▶ Provided material
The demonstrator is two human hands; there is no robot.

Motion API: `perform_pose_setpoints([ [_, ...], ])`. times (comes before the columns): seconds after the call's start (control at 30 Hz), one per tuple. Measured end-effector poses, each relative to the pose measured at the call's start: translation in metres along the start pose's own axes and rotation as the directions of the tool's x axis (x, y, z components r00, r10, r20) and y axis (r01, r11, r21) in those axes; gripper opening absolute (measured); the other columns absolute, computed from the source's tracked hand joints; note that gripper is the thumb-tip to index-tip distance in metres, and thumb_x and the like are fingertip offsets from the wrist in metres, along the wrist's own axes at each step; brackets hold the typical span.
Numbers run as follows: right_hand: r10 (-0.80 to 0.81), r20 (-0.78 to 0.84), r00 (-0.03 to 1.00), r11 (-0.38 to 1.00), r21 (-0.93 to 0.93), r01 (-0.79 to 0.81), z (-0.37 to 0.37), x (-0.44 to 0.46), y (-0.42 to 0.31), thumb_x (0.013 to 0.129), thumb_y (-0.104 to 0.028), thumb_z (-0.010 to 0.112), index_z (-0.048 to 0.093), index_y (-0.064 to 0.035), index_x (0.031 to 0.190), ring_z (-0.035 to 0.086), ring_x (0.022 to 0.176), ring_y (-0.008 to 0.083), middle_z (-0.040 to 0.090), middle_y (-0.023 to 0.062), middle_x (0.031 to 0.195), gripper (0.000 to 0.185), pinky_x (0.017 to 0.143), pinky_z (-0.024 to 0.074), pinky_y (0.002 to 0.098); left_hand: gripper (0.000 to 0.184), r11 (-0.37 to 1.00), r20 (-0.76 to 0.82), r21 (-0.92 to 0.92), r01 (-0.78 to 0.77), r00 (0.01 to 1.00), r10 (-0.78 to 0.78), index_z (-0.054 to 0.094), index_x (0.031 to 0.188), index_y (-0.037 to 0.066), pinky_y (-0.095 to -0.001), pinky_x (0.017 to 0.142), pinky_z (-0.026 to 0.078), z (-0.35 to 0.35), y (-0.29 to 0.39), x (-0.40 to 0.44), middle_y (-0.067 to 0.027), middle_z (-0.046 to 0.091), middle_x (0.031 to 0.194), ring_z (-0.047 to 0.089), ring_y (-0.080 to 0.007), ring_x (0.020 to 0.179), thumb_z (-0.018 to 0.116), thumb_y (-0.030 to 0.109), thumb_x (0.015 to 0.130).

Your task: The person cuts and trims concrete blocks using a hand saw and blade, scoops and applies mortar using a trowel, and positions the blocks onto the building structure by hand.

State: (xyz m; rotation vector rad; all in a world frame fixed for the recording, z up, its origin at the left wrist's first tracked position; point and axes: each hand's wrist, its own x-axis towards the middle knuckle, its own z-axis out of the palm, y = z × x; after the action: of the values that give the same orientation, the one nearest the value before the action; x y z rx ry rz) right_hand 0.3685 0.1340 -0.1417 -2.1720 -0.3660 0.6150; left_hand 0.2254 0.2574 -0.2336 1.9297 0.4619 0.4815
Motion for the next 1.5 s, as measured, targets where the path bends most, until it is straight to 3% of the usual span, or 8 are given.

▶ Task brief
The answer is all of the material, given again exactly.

▶ Result of this exercise
The demonstrator is two human hands; there is no robot.

Motion API: `perform_pose_setpoints([ [_, ...], ])`. times (comes before the columns): seconds after the call's start (control at 30 Hz), one per tuple. Measured end-effector poses, each relative to the pose measured at the call's start: translation in metres along the start pose's own axes and rotation as the directions of the tool's x axis (x, y, z components r00, r10, r20) and y axis (r01, r11, r21) in those axes; gripper opening absolute (measured); the other columns absolute, computed from the source's tracked hand joints; note that gripper is the thumb-tip to index-tip distance in metres, and thumb_x and the like are fingertip offsets from the wrist in metres, along the wrist's own axes at each step; brackets hold the typical span.
Numbers run as follows: right_hand: r10 (-0.80 to 0.81), r20 (-0.78 to 0.84), r00 (-0.03 to 1.00), r11 (-0.38 to 1.00), r21 (-0.93 to 0.93), r01 (-0.79 to 0.81), z (-0.37 to 0.37), x (-0.44 to 0.46), y (-0.42 to 0.31), thumb_x (0.013 to 0.129), thumb_y (-0.104 to 0.028), thumb_z (-0.010 to 0.112), index_z (-0.048 to 0.093), index_y (-0.064 to 0.035), index_x (0.031 to 0.190), ring_z (-0.035 to 0.086), ring_x (0.022 to 0.176), ring_y (-0.008 to 0.083), middle_z (-0.040 to 0.090), middle_y (-0.023 to 0.062), middle_x (0.031 to 0.195), gripper (0.000 to 0.185), pinky_x (0.017 to 0.143), pinky_z (-0.024 to 0.074), pinky_y (0.002 to 0.098); left_hand: gripper (0.000 to 0.184), r11 (-0.37 to 1.00), r20 (-0.76 to 0.82), r21 (-0.92 to 0.92), r01 (-0.78 to 0.77), r00 (0.01 to 1.00), r10 (-0.78 to 0.78), index_z (-0.054 to 0.094), index_x (0.031 to 0.188), index_y (-0.037 to 0.066), pinky_y (-0.095 to -0.001), pinky_x (0.017 to 0.142), pinky_z (-0.026 to 0.078), z (-0.35 to 0.35), y (-0.29 to 0.39), x (-0.40 to 0.44), middle_y (-0.067 to 0.027), middle_z (-0.046 to 0.091), middle_x (0.031 to 0.194), ring_z (-0.047 to 0.089), ring_y (-0.080 to 0.007), ring_x (0.020 to 0.179), thumb_z (-0.018 to 0.116), thumb_y (-0.030 to 0.109), thumb_x (0.015 to 0.130).

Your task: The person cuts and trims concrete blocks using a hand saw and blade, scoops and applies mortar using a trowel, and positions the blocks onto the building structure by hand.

State: (xyz m; rotation vector rad; all in a world frame fixed for the recording, z up, its origin at the left wrist's first tracked position; point and axes: each hand's wrist, its own x-axis towards the middle knuckle, its own z-axis out of the palm, y = z × x; after the action: of the values that give the same orientation, the one nearest the value before the action; x y z rx ry rz) right_hand 0.3685 0.1340 -0.1417 -2.1720 -0.3660 0.6150; left_hand 0.2254 0.2574 -0.2336 1.9297 0.4619 0.4815
Motion for the next 1.5 s, as measured, targets where the path bends most, until it is straight to 3% of the usual span, or 8 are given.

No further output is expected for this exercise.